Interior of Audrey Restaurant in Nashville
Courtesy of Emily Dorio


Audrey, a new restaurant and concept space from local chef Sean Brock, opened in East Nashville in October. The eclectic and heartwarming design of Nashville’s Powell Architecture + Building Studio blends Brock’s Appalachian palette with subtle elements from his other culinary inspiration, Japan.

Audrey is divided into distinct sections, each resonating with similarities in texture and shared materials, creating a kind of warm and welcoming minimalism.

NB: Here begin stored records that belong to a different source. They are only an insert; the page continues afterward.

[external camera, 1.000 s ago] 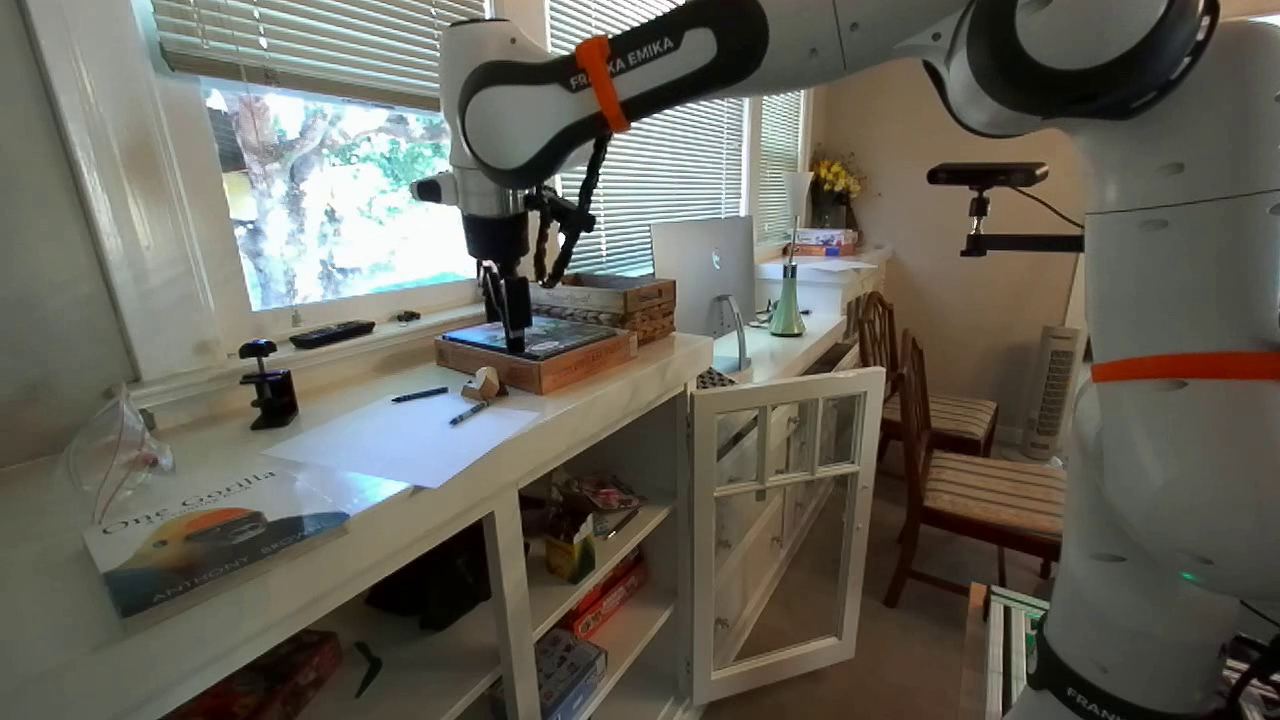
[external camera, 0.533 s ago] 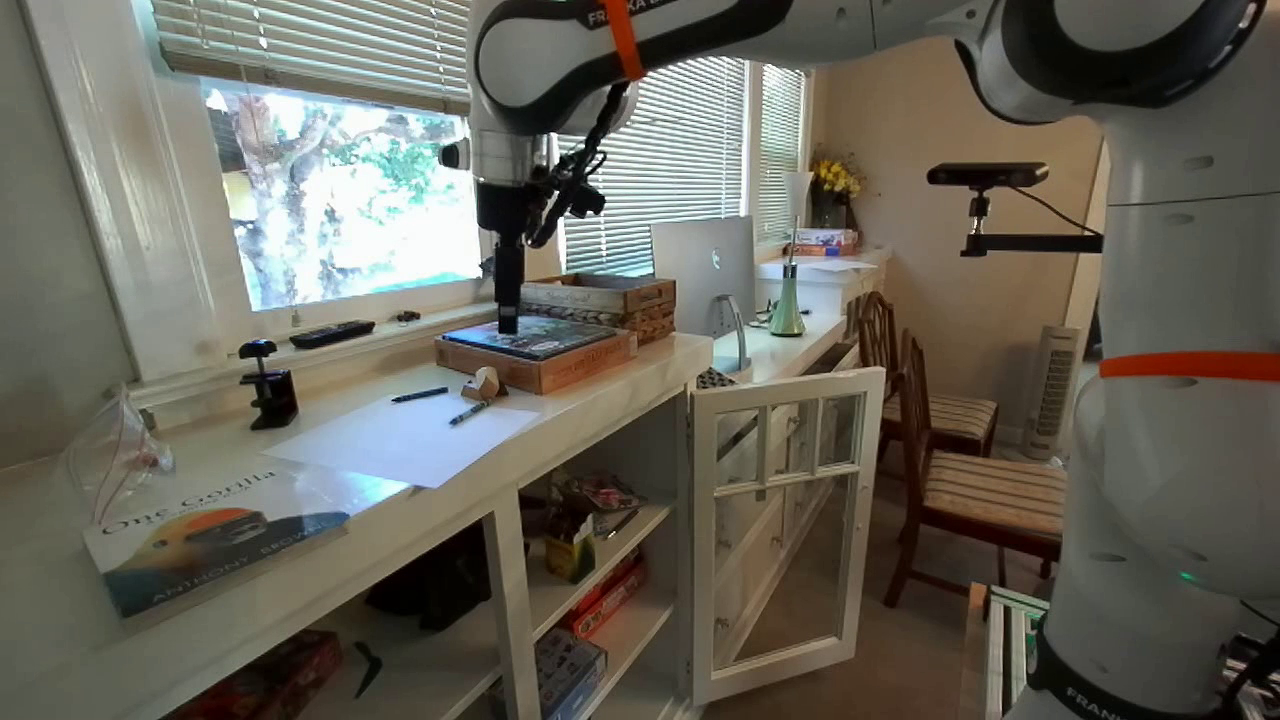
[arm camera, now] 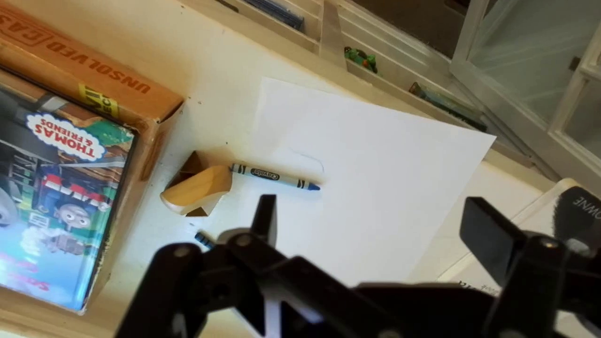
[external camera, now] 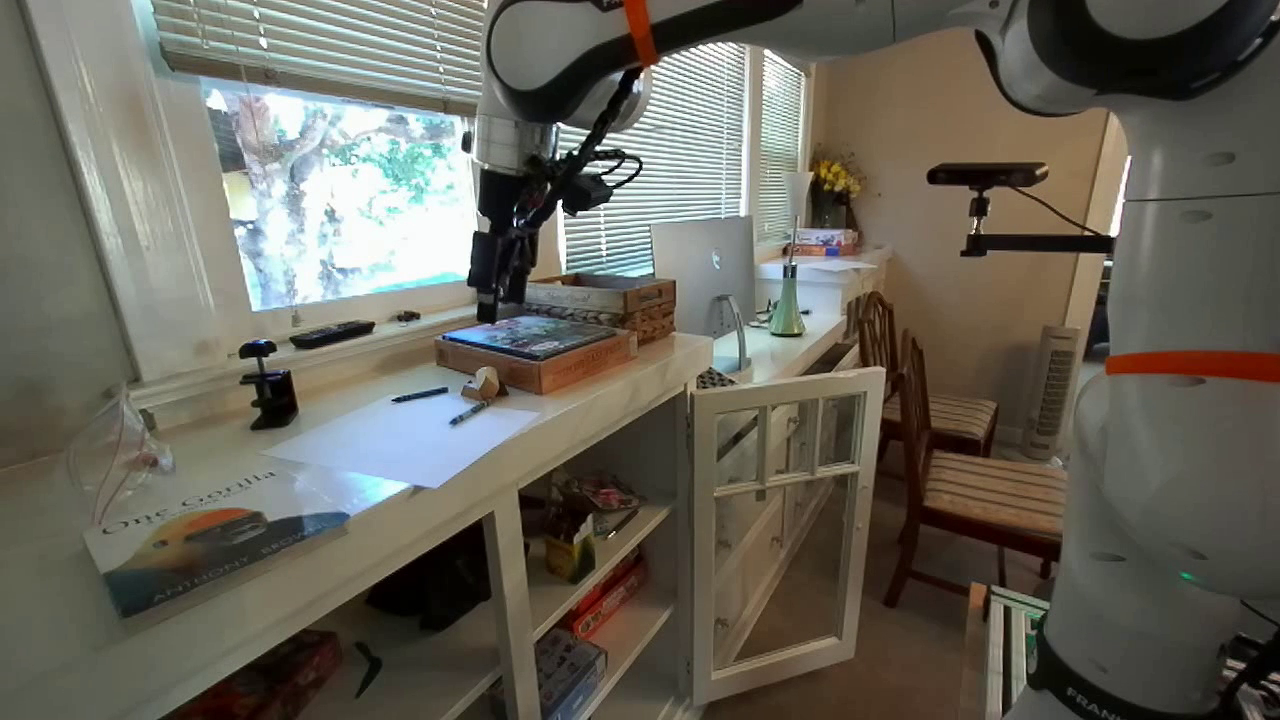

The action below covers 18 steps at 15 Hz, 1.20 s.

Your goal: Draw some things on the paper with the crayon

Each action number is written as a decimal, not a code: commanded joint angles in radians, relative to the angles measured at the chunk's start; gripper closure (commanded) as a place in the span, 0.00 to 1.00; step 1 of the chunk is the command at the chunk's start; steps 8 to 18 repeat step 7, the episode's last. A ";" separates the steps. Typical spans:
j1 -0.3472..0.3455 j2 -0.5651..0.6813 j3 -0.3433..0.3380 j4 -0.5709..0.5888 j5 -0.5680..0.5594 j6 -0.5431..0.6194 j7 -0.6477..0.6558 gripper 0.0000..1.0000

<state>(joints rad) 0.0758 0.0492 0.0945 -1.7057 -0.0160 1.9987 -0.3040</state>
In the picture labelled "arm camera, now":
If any brown cardboard game box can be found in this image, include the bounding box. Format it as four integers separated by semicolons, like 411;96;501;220
0;0;186;315

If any green game box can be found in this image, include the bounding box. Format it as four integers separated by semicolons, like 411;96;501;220
341;45;379;75

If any white paper sheet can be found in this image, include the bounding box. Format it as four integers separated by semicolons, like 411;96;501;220
246;77;497;284

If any light blue crayon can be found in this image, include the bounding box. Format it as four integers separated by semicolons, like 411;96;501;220
229;161;323;193

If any blue game box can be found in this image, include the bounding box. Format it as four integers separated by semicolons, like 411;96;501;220
242;0;308;34

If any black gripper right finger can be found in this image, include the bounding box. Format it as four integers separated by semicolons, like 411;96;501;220
458;195;601;338

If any black clamp mount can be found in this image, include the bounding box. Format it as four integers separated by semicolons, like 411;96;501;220
550;186;601;252

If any white glass cabinet door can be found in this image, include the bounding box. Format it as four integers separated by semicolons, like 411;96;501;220
449;0;601;195

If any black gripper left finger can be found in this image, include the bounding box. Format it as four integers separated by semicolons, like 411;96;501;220
114;193;402;338

The main dining room evokes the grassy, ​​tree-covered landscape of the Appalachians, with green chenille banquettes, native wood, an open kitchen, hand-raked porcelain ceiling tiles inspired by the basketry tradition of the South and ornate walls from Brock’s personal collection of Southern Folk Art.

Upstairs, a modern black-and-white palette contrasts with warm wood accents: a blackened steel bar topped with vivid walnut sits at the top of the main staircase, surrounded by custom-made Japanese-style living room furniture from local live edge white oak. There’s an intimate dining room for chef’s tastings and small gatherings, and a ‘research and development lab’ with concrete counters and high-tech equipment, designed for the type of specialty food preservation projects for. which Brock is known for.